Non bastano le fiaccolate

Ferrara, 22 novembre 2015 - Sono una bella cosa e fanno piacere le manifestazioni organizzate dai musulmani ferraresi per prendere le distanze dalla violenza barbarica dei terroristi dell’Isis e riaffermare la distanza che c’è tra la religione alla quale sono stati educati, e che praticano liberamente nel nostro Paese, e i proclami pieni di odio dei seguaci del sedicente califfo al-Baghdadi. Sono una bella cosa, fanno bene alla convivenza civile e dimostrano che la comunità islamica locale non solo non subisce il fascino di quei sinistri richiami ma li condanna apertamente («Quella gente – ha detto venerdì l’imam del centro di cultura islamica di via Oroboni Zaheer Iqbal – non ha nè cuore nè cervello»). Tuttavia, se queste prese di distanza, le fiaccolate e le parole di pace servono a tranquillizzare noi occidentali, sono insufficienti .

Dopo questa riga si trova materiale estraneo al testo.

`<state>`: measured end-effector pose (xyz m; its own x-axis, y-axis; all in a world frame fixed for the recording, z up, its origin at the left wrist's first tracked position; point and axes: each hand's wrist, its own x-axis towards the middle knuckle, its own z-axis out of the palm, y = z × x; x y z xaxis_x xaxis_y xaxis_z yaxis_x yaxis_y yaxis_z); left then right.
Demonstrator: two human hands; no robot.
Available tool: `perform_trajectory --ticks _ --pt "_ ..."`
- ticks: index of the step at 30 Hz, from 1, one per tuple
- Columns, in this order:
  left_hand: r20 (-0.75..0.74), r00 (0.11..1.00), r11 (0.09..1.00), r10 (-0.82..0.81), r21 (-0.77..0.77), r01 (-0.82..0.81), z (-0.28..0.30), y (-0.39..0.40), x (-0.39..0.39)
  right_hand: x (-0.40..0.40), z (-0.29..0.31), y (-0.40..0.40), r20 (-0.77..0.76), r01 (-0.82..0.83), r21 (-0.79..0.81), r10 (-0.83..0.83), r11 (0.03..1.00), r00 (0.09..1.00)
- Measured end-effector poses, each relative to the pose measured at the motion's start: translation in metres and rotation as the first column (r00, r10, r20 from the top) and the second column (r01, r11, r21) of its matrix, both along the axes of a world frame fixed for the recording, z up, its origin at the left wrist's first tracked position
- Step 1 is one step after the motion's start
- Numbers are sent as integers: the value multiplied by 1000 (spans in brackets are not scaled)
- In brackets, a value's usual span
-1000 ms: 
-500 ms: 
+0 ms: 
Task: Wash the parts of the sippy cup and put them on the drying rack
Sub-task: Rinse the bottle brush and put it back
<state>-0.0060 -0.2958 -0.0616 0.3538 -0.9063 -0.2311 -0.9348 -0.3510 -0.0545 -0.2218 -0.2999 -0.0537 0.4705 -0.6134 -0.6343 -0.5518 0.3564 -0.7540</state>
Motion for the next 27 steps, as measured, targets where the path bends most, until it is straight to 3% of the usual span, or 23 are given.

 No, non basta una fiaccolata per cancellare un dato di fatto, che fa male prima di tutto ai tanti bravi musulmani che vivono nel mondo. E cioè che quei pazzi dell’Isis uccidono, sgozzano e deturpano monumenti patrimonio dell’Umanità invocando «Allah» e citando sure del Corano. Perché se è vero, come è vero, che nel testo sacro dell’Islam ci sono passaggi molto belli sull’amore e la pace, è altrettanto vero che ve ne sono altri di ben altro tenore. «Anche la Bibbia è piena di violenza», obietterà qualcuno. Vero. Ma per fortuna oggi la tradizione cristiana, grazie ad un cammino lungo secoli, ha interpretato il testo disarmandolo e, parimenti, da sempre ha fatto altrettanto la tradizione ebraica. Passaggio che non possiamo dire sia stato compiuto ad oggi, o almeno non compiutamente, in larga parte del mondo islamico (vogliamo parlare di Arabia Saudita e Iran?) e da molte delle sue massime autorità interpretative.

Peraltro, la violenza biblica si riferiva a realtà che oggi non esistono più mentre ai dhimmi (ebrei, cristiani e non solo) la tradizione coranica e la Sharia riservano tutt’oggi uno statuto di sottomissione, sospeso tra persecuzione e protezione. Basta chiedere ai cristiani o agli yazidi uccisi, violentati, cacciati da Ninive (dove vivevano da secoli) e dimenticati da tutti. O agli armeni (anche se questa è un’altra storia). Gli stessi imam francesi hanno ammesso: «Non basta dire ‘not in my name’: basta fare gli struzzi. Ogni leader religioso deve prendersi la propria responsabilità». A noi occidentali commuovono tanto le fiaccolate ma ignorare questi e altri aspetti non è intellettualmente onesto e non serve a gettare le basi per una convivenza basata su diritti, doveri, rispetto reciproco e reciprocità (provate a costruire una chiesa in terra d’Islam, poi ne riparliamo). Serve solo a farci sentire tutti buoni e uniti.